The project was publicly opposed by the NAACP, and received little encouragement from the Southern Christian Leadership Conference and its president, Dr. Martin Luther King, Jr. Neither group supported the aggressive intervention that Freedom Summer represented, preferring civil rights battles to be fought gradually. The project was also not particularly successful in its voter registration drive. Nonetheless, Freedom Summer was one of the events that turned the tide in the civil rights movement, thanks in part to the tragic martyrdom of three of its volunteers in Neshoba County, Mississippi.

On June 21, Schwermer, Goodman and Chaney were pulled over by a KKK-sympathetic police officer, who arrested Chaney for speeding and booked Goodman and Schwermer for investigation. The three men paid a fine and were released, but shortly after starting back they were pulled over once again. The police department had tipped off members of the KKK, who shot Goodman and Schwermer and beat Chaney to death, burying him while he was still breathing.

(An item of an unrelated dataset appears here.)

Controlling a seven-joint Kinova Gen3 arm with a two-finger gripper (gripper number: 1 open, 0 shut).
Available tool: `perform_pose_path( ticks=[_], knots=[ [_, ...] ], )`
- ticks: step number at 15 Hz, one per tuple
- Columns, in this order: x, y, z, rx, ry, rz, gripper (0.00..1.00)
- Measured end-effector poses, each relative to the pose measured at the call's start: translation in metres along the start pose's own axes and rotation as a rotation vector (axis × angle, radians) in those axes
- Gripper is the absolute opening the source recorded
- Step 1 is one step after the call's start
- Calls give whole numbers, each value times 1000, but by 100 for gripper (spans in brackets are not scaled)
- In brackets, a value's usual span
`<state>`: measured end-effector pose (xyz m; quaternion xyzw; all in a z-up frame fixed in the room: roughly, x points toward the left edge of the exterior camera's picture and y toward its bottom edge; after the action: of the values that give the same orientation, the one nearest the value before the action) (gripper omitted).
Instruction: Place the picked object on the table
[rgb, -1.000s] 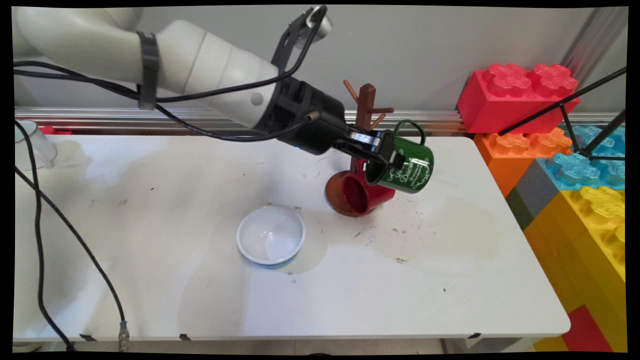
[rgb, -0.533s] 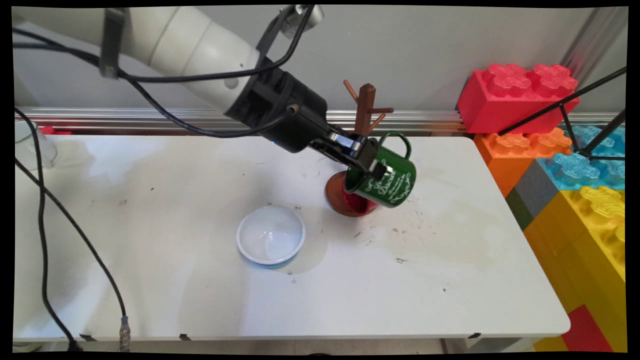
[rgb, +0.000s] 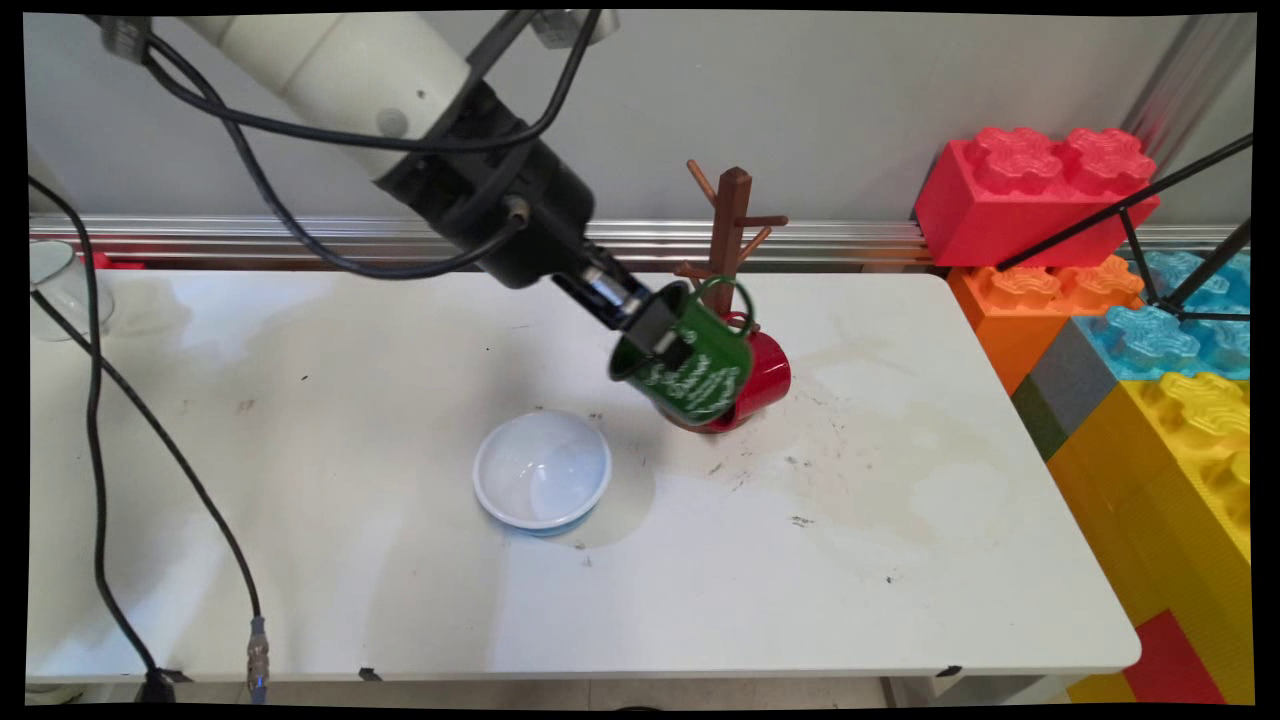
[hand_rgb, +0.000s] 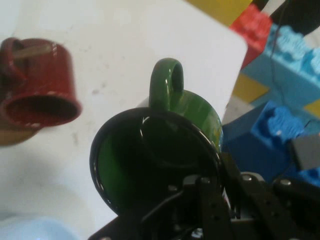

As a documentary, “Neshoba” is no great shakes. The filmmaking — a montage of town residents interspersed with vintage ’60s footage — is riddled with clichés. And though it touches on the inner turmoil of Neshoba county residents, the movie does little to illustrate the complexity of race relations in modern Mississippi.

The directors are meticulous in their interviews with the victims’ families, however, and follow the case as it advances, inch by inch. Killen’s unrepentant racism is chilling — in between blazing anti-Semitic screeds he remarks that he knew the NAACP was training black volunteers to rape white women. But die-hard segregationists like him have long since fallen out of favor.

Still, the resistance of ordinary Neshoba residents to Killen’s trial is widespread, and it’s easy to see why. In the South, scratch a genealogy chart and you’re likely to find some nasty things about your grandparents, uncles or even brothers. Growing up in the South, I knew families, firmly established in the Birmingham country club set, who were but a few relations away from a Grand Wizard. The film asks if justice has been served, but it leads us to ask: What is justice, when it comes to civil rights? How many are ultimately implicated? The state is on trial, yet again.

The trigger men who murdered Chaney, Goodman, and Schwermer are still free, likely living in the same community. If anyone who had something to do with the killings was convicted, it’s not impossible that half the residents of the city, including the police force and politicians, would go to jail.

Indeed, the insidious creep of racism is still popular among Southern politicians today, as shown by Mississippi governor Haley Barbour, who appears briefly in the film talking about “code words.” Jim Crow might have been forced out, but the “inner city” and “welfare moms” are well and good. Most cities in the South are as segregated as ever, albeit informally.

While “Neshoba” cements the importance of the Jewish community in the struggle for civil rights, it isn’t equipped to deal with the ongoing war for equality that’s still being waged in Mississippi, and the rest of the United States. The horrific murders in Neshoba county may be one step closer to closure, but the rest of the state hangs in the balance.